[Source material — start]
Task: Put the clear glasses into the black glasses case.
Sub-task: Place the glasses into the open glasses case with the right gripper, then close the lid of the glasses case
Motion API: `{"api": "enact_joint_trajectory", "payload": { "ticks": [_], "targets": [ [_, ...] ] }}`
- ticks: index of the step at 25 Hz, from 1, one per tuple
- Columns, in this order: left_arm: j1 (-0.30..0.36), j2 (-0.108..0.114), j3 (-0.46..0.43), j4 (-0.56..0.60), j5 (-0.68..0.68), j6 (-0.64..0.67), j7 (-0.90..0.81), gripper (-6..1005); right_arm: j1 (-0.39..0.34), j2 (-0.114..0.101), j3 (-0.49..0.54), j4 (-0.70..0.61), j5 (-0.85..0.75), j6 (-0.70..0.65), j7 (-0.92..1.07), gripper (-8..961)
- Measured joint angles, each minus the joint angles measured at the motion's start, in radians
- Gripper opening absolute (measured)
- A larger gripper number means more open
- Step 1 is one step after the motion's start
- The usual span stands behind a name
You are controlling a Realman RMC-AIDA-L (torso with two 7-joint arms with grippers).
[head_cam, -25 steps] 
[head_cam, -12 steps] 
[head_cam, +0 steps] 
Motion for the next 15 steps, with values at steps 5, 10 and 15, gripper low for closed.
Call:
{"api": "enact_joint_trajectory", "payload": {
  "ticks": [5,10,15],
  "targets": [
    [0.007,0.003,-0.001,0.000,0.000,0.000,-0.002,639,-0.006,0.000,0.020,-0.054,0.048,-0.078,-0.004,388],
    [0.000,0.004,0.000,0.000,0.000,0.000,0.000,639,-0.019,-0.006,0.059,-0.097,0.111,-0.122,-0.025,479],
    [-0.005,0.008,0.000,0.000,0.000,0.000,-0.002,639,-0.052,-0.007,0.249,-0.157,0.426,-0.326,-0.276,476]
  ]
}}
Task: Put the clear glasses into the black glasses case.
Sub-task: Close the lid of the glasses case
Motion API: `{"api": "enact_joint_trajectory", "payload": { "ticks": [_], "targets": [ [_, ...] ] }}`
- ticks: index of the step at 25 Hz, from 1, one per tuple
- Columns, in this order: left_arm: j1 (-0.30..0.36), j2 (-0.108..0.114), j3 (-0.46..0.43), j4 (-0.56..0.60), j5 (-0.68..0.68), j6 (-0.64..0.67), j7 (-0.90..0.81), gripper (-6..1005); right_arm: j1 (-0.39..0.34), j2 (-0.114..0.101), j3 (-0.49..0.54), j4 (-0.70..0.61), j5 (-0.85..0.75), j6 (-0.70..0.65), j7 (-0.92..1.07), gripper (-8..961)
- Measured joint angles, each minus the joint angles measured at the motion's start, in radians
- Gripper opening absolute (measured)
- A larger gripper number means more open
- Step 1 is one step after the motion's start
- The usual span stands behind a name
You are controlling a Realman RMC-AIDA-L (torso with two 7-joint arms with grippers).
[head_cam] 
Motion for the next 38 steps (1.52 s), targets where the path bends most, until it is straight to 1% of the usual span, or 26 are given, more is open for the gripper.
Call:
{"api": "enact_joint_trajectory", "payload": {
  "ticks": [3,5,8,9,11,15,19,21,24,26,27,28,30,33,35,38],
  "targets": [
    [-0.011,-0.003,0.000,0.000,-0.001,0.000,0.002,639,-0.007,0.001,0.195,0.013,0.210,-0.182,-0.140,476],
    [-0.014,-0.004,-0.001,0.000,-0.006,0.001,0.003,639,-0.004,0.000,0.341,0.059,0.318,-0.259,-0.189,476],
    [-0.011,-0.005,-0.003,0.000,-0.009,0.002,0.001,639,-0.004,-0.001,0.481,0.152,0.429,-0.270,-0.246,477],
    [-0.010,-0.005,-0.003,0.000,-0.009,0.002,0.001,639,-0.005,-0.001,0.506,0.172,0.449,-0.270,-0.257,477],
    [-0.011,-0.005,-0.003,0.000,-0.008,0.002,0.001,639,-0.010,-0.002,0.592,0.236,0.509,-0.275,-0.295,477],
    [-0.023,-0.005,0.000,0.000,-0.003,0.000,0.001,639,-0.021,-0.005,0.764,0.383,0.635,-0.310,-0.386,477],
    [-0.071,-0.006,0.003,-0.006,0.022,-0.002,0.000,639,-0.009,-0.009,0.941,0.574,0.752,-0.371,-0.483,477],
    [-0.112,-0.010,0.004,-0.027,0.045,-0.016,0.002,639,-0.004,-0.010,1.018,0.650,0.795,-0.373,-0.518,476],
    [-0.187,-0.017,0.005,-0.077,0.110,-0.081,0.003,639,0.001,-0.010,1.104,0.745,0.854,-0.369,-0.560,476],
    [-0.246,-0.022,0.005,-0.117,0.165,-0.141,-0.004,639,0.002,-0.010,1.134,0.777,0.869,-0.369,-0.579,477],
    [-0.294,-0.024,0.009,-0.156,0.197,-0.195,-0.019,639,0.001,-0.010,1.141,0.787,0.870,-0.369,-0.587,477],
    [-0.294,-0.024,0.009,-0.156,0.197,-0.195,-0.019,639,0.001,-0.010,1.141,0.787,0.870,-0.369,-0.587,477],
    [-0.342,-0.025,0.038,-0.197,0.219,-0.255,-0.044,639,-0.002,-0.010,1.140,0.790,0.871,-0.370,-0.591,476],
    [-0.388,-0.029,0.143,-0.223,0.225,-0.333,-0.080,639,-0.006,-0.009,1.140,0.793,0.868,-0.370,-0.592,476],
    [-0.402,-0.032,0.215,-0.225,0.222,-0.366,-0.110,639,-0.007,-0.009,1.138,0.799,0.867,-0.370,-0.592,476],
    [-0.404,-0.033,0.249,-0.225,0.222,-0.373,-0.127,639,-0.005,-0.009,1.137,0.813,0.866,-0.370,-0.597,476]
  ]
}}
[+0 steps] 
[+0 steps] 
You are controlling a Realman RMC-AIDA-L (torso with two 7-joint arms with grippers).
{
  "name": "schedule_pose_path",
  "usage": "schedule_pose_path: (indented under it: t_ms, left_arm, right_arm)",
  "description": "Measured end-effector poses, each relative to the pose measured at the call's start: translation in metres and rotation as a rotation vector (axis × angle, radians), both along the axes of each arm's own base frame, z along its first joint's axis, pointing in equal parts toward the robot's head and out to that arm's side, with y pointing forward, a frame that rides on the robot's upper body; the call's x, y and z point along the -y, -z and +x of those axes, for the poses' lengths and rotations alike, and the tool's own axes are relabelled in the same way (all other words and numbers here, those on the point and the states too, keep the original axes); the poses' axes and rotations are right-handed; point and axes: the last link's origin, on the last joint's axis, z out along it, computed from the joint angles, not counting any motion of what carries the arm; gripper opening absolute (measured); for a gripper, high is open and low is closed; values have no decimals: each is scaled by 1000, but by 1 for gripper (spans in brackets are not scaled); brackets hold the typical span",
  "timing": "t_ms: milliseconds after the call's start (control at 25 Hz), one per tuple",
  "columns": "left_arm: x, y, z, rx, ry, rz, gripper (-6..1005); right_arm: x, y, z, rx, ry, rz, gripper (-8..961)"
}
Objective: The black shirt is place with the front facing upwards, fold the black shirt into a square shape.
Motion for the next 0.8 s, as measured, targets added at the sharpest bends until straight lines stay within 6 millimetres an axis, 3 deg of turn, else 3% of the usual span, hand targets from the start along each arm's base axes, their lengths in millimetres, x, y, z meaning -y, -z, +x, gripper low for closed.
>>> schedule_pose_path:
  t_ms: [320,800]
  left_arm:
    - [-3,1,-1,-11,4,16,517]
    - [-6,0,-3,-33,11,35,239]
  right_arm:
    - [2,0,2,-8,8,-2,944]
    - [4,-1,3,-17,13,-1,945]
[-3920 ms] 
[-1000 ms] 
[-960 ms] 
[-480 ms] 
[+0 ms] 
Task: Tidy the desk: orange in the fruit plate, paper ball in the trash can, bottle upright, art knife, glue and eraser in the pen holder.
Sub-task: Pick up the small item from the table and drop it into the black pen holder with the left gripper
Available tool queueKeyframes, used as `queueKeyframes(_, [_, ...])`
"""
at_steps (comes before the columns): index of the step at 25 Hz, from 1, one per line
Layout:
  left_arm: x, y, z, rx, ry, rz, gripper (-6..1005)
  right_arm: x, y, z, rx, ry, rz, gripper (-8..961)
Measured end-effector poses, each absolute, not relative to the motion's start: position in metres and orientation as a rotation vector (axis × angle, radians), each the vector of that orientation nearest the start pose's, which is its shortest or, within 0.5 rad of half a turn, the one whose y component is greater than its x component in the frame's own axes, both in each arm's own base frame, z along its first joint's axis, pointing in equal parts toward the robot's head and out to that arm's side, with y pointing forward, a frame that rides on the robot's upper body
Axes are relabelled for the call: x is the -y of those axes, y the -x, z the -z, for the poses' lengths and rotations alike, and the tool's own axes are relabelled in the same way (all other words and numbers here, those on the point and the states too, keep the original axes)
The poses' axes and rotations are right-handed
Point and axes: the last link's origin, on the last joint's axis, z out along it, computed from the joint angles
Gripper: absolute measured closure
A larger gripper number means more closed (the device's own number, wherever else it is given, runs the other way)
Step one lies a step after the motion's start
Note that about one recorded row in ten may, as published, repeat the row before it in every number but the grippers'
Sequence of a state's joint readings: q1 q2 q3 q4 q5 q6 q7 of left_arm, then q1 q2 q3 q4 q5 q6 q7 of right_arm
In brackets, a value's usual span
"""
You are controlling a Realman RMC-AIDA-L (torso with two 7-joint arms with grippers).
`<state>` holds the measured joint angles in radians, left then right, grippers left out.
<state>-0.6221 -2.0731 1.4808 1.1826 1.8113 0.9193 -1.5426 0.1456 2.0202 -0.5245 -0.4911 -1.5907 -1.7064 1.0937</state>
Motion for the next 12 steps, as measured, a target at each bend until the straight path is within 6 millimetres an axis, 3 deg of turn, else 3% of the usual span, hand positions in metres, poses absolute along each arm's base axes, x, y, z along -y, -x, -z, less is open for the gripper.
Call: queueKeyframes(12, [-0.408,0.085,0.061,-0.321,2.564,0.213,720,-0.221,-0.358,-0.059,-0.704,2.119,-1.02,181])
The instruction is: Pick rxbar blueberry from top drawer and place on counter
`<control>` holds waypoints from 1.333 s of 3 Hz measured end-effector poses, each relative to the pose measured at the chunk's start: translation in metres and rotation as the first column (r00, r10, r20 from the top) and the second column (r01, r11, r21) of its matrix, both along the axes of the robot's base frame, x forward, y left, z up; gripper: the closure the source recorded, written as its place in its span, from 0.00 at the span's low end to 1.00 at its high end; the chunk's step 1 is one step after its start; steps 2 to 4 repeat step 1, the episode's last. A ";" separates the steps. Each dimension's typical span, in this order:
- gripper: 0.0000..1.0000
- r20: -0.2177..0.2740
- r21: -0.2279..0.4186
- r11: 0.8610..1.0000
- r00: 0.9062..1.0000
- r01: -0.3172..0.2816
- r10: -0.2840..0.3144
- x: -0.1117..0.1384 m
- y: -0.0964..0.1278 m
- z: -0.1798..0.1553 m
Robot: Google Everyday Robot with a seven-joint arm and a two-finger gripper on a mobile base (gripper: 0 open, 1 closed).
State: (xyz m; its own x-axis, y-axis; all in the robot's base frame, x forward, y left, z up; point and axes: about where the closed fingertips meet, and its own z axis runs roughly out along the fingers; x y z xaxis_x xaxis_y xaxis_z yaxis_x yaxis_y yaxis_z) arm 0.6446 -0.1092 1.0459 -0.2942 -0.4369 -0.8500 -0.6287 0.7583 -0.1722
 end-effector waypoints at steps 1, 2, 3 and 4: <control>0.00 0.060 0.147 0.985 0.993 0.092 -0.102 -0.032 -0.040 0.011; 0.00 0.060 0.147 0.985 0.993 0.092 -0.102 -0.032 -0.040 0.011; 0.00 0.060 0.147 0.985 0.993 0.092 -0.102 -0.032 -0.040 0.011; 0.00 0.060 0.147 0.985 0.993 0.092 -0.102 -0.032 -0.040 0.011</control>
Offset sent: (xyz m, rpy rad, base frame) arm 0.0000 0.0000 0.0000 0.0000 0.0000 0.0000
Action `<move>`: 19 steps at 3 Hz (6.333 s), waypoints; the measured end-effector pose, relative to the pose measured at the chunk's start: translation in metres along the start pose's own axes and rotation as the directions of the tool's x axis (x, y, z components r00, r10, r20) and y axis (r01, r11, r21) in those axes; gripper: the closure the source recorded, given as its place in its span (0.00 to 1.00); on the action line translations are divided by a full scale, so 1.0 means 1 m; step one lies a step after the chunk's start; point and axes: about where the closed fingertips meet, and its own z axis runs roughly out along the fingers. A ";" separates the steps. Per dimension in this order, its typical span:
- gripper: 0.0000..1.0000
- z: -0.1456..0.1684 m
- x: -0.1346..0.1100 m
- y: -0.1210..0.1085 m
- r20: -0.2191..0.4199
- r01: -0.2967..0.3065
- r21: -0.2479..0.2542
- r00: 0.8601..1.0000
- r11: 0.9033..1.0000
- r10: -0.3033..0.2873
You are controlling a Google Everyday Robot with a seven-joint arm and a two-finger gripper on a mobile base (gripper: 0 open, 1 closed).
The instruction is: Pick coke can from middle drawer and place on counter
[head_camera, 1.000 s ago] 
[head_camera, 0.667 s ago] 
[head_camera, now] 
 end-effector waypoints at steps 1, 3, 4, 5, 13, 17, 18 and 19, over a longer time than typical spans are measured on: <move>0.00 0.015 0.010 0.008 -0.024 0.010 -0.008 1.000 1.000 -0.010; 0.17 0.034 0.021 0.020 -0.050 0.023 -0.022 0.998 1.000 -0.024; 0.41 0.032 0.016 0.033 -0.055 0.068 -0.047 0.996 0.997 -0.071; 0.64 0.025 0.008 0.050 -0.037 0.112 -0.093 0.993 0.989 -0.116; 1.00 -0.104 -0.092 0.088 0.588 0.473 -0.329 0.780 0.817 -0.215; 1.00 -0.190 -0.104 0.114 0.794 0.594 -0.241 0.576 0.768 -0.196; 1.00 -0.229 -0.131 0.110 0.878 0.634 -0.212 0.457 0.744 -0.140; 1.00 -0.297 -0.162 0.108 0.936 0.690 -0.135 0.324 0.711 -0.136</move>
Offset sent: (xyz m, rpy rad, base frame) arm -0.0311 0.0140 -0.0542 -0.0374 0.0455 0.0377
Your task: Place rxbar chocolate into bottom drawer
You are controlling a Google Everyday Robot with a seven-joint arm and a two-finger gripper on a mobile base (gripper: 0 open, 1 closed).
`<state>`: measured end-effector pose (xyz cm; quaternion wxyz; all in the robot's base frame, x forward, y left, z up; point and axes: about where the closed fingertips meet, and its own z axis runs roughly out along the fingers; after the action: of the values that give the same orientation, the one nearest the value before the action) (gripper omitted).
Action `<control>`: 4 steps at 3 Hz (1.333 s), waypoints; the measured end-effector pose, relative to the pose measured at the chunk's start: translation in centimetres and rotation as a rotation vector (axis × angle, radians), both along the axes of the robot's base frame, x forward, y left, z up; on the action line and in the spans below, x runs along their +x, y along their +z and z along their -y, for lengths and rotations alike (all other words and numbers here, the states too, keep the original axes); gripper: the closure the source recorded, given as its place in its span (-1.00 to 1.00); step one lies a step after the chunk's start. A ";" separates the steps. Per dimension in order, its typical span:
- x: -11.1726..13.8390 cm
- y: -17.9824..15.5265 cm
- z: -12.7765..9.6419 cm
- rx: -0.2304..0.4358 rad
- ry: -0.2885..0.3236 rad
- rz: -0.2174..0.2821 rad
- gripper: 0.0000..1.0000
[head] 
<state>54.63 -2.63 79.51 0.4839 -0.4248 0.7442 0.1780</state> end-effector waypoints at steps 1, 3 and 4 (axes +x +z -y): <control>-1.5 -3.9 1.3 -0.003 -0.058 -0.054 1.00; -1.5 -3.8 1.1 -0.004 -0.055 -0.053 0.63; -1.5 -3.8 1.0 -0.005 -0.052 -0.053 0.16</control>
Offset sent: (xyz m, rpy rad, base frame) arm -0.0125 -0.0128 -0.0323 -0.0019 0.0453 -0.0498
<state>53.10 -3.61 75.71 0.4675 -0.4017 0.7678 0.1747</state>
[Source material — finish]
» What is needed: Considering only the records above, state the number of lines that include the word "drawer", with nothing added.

» Output of the task: 3